Activity:
Send back all of the data, word for word.

------

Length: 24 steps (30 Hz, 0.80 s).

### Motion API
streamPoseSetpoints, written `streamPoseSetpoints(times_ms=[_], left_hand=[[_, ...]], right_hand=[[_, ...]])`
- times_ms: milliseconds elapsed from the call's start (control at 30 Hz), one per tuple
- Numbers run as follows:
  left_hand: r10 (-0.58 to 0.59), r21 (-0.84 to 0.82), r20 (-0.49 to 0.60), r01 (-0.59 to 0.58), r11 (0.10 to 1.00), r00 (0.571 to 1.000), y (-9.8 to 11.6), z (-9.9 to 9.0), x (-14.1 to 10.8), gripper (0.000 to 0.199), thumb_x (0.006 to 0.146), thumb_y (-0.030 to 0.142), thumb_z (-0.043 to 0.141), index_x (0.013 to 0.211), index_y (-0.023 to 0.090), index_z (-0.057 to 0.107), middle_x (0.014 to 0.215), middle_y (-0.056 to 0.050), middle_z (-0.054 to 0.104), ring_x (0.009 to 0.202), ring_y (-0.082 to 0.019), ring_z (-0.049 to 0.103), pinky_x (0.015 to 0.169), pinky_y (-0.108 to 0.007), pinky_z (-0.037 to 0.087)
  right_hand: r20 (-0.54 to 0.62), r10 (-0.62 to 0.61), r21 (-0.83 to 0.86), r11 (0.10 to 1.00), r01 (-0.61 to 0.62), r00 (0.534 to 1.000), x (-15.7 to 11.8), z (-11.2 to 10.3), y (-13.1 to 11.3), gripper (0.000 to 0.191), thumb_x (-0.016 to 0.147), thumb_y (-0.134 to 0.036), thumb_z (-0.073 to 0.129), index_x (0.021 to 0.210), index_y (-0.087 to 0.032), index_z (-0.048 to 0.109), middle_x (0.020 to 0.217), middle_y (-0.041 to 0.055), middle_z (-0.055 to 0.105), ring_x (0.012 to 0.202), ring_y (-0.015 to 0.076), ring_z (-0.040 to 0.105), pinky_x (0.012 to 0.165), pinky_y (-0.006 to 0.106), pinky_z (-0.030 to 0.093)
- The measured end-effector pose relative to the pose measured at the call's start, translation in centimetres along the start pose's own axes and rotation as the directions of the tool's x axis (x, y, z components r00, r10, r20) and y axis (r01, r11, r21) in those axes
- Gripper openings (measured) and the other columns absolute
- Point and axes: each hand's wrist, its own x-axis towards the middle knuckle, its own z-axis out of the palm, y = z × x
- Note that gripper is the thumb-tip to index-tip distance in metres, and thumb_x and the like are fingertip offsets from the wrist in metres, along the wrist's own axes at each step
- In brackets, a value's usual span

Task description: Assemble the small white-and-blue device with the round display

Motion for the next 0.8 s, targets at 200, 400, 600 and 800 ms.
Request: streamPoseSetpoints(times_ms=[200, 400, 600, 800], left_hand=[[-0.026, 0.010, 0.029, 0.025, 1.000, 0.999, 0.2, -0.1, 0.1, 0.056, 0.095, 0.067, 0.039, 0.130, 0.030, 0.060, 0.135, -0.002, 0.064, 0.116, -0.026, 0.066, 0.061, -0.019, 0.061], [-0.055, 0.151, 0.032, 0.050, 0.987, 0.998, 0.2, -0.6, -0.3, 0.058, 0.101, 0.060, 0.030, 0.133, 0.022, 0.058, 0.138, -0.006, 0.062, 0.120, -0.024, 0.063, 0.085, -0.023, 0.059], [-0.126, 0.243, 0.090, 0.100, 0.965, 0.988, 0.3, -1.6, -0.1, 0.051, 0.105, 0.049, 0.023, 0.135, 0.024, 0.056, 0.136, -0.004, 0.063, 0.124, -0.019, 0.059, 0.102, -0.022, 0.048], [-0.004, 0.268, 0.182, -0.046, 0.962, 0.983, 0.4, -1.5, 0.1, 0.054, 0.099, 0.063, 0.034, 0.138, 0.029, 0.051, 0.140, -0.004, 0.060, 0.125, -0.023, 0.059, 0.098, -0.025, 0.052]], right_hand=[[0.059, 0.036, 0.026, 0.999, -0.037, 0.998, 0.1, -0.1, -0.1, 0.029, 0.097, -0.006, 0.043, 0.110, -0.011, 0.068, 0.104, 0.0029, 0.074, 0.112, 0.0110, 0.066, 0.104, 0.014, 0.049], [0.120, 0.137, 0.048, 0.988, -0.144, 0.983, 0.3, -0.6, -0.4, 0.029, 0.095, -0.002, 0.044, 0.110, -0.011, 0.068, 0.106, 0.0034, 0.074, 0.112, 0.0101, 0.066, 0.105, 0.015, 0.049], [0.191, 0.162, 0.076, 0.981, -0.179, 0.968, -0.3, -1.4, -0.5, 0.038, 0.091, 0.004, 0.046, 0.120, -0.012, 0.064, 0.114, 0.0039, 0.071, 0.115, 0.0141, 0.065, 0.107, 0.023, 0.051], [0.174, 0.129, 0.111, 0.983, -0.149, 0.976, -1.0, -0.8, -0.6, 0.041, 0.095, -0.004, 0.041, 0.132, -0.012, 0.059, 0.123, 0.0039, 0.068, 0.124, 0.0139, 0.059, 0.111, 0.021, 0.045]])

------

Output:
Length: 24 steps (30 Hz, 0.80 s).

### Motion API
streamPoseSetpoints, written `streamPoseSetpoints(times_ms=[_], left_hand=[[_, ...]], right_hand=[[_, ...]])`
- times_ms: milliseconds elapsed from the call's start (control at 30 Hz), one per tuple
- Numbers run as follows:
  left_hand: r10 (-0.58 to 0.59), r21 (-0.84 to 0.82), r20 (-0.49 to 0.60), r01 (-0.59 to 0.58), r11 (0.10 to 1.00), r00 (0.571 to 1.000), y (-9.8 to 11.6), z (-9.9 to 9.0), x (-14.1 to 10.8), gripper (0.000 to 0.199), thumb_x (0.006 to 0.146), thumb_y (-0.030 to 0.142), thumb_z (-0.043 to 0.141), index_x (0.013 to 0.211), index_y (-0.023 to 0.090), index_z (-0.057 to 0.107), middle_x (0.014 to 0.215), middle_y (-0.056 to 0.050), middle_z (-0.054 to 0.104), ring_x (0.009 to 0.202), ring_y (-0.082 to 0.019), ring_z (-0.049 to 0.103), pinky_x (0.015 to 0.169), pinky_y (-0.108 to 0.007), pinky_z (-0.037 to 0.087)
  right_hand: r20 (-0.54 to 0.62), r10 (-0.62 to 0.61), r21 (-0.83 to 0.86), r11 (0.10 to 1.00), r01 (-0.61 to 0.62), r00 (0.534 to 1.000), x (-15.7 to 11.8), z (-11.2 to 10.3), y (-13.1 to 11.3), gripper (0.000 to 0.191), thumb_x (-0.016 to 0.147), thumb_y (-0.134 to 0.036), thumb_z (-0.073 to 0.129), index_x (0.021 to 0.210), index_y (-0.087 to 0.032), index_z (-0.048 to 0.109), middle_x (0.020 to 0.217), middle_y (-0.041 to 0.055), middle_z (-0.055 to 0.105), ring_x (0.012 to 0.202), ring_y (-0.015 to 0.076), ring_z (-0.040 to 0.105), pinky_x (0.012 to 0.165), pinky_y (-0.006 to 0.106), pinky_z (-0.030 to 0.093)
- The measured end-effector pose relative to the pose measured at the call's start, translation in centimetres along the start pose's own axes and rotation as the directions of the tool's x axis (x, y, z components r00, r10, r20) and y axis (r01, r11, r21) in those axes
- Gripper openings (measured) and the other columns absolute
- Point and axes: each hand's wrist, its own x-axis towards the middle knuckle, its own z-axis out of the palm, y = z × x
- Note that gripper is the thumb-tip to index-tip distance in metres, and thumb_x and the like are fingertip offsets from the wrist in metres, along the wrist's own axes at each step
- In brackets, a value's usual span

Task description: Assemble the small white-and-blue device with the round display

Motion for the next 0.8 s, targets at 200, 400, 600 and 800 ms.
Request: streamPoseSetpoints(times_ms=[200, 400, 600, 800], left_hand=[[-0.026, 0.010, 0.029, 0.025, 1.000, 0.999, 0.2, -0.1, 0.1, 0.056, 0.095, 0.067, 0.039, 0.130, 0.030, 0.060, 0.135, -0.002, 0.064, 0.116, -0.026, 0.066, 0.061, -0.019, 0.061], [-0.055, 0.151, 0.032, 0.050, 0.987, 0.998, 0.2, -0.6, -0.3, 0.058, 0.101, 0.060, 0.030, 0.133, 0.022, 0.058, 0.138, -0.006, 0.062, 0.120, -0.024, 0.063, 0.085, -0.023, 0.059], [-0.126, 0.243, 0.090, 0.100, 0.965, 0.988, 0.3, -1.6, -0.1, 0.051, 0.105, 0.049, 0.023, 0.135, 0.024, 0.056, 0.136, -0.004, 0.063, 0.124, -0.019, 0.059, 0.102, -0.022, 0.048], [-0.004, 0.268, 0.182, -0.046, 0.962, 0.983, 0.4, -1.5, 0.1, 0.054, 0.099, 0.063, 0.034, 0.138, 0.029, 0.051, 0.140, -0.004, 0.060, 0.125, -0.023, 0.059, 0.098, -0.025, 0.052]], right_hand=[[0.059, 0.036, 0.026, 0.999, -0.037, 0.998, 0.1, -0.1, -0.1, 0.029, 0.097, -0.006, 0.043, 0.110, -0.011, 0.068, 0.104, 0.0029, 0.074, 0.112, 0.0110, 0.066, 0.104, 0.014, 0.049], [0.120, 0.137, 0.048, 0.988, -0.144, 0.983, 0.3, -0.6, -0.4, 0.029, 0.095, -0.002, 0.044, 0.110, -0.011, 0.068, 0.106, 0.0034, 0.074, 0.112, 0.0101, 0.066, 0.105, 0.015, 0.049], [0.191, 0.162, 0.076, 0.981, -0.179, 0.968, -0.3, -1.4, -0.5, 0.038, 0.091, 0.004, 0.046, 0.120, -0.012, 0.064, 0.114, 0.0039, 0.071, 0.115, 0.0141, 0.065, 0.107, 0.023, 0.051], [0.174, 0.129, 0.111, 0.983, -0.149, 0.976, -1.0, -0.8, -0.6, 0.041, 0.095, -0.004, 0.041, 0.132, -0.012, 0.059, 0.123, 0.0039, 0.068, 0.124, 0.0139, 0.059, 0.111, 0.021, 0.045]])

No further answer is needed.